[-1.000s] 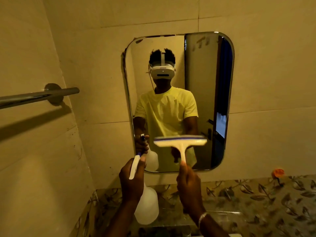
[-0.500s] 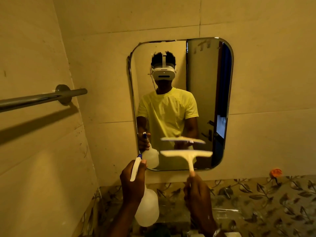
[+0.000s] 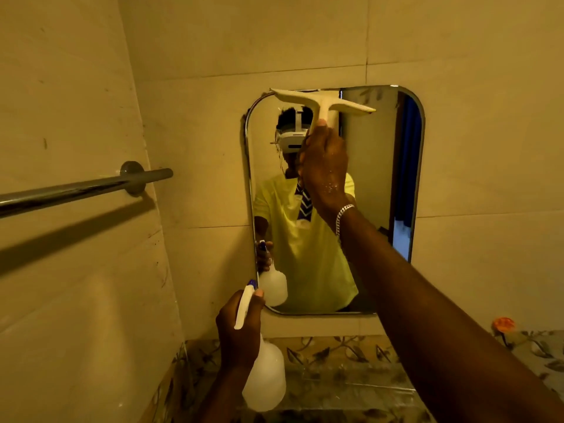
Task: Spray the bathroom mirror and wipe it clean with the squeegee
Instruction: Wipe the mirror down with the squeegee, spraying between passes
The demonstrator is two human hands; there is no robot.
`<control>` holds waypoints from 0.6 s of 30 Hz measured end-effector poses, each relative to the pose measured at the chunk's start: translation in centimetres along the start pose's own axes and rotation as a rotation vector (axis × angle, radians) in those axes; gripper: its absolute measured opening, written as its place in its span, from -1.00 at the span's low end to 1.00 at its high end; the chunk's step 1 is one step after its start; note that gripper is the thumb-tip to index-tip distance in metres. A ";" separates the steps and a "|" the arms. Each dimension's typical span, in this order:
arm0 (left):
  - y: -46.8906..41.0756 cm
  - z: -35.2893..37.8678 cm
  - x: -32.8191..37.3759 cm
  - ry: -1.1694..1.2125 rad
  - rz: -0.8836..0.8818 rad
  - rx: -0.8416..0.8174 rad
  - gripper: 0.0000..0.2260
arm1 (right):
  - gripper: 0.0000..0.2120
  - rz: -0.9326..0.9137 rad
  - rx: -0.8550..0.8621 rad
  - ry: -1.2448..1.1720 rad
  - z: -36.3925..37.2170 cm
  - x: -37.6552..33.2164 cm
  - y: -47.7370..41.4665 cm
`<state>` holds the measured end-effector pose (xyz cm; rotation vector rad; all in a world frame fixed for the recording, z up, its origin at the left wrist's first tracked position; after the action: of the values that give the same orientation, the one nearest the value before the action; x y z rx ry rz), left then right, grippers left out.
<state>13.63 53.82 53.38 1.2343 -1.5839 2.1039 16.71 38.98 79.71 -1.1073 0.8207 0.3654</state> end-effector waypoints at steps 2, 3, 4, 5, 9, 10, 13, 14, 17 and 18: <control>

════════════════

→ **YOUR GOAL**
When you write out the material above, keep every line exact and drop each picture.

→ **TASK ANSWER**
[-1.000s] 
[-0.500s] 
[+0.000s] 
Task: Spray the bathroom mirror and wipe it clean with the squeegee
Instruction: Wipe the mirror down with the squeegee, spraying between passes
The demonstrator is two human hands; there is no robot.
`<control>` holds waypoints from 0.6 s of 30 Hz measured end-effector poses, each relative to the pose measured at the chunk's start: translation in centimetres along the start pose's own axes and rotation as a rotation vector (axis × angle, radians) in those axes; gripper: its absolute measured opening, written as its place in its span, from -1.00 at the span's low end to 1.00 at its high end; the chunk's step 1 is one step after its start; note that gripper is the thumb-tip to index-tip distance in metres. A ";" separates the steps and a "|" the arms. Each dimension's typical span, in this order:
arm0 (left):
  - y: -46.8906..41.0756 cm
  - z: -35.2893..37.8678 cm
  - x: -32.8191..37.3759 cm
  - ry: -1.1694..1.2125 rad
  - rz: -0.8836..0.8818 rad
  - rx: -0.8416..0.8174 rad
  - gripper: 0.0000..0.2260
arm1 (right):
  - gripper: 0.0000..0.2120
  - rz: -0.9326..0.9137 rad
  - rx: -0.8550..0.8621 rad
  - ry: -1.2448..1.1720 rad
  - z: -36.3925..37.2170 cm
  - x: -37.6552..33.2164 cm
  - y: -47.7370..41.4665 cm
`<state>` holds the measured end-effector pose (xyz cm; rotation vector rad; all in a world frame fixed for the recording, z up, its origin at the left wrist's first tracked position; after the action: of the values that give the same orientation, the one nearest the value before the action; x y z rx ry rz), left then right, grippers left out.
<state>13.63 53.82 53.38 1.2343 -1.5839 2.1039 16.71 38.98 79.71 -1.1073 0.8207 0.3654</state> end-effector waypoints at steps 2, 3, 4, 5, 9, 10, 13, 14, 17 and 18: <control>

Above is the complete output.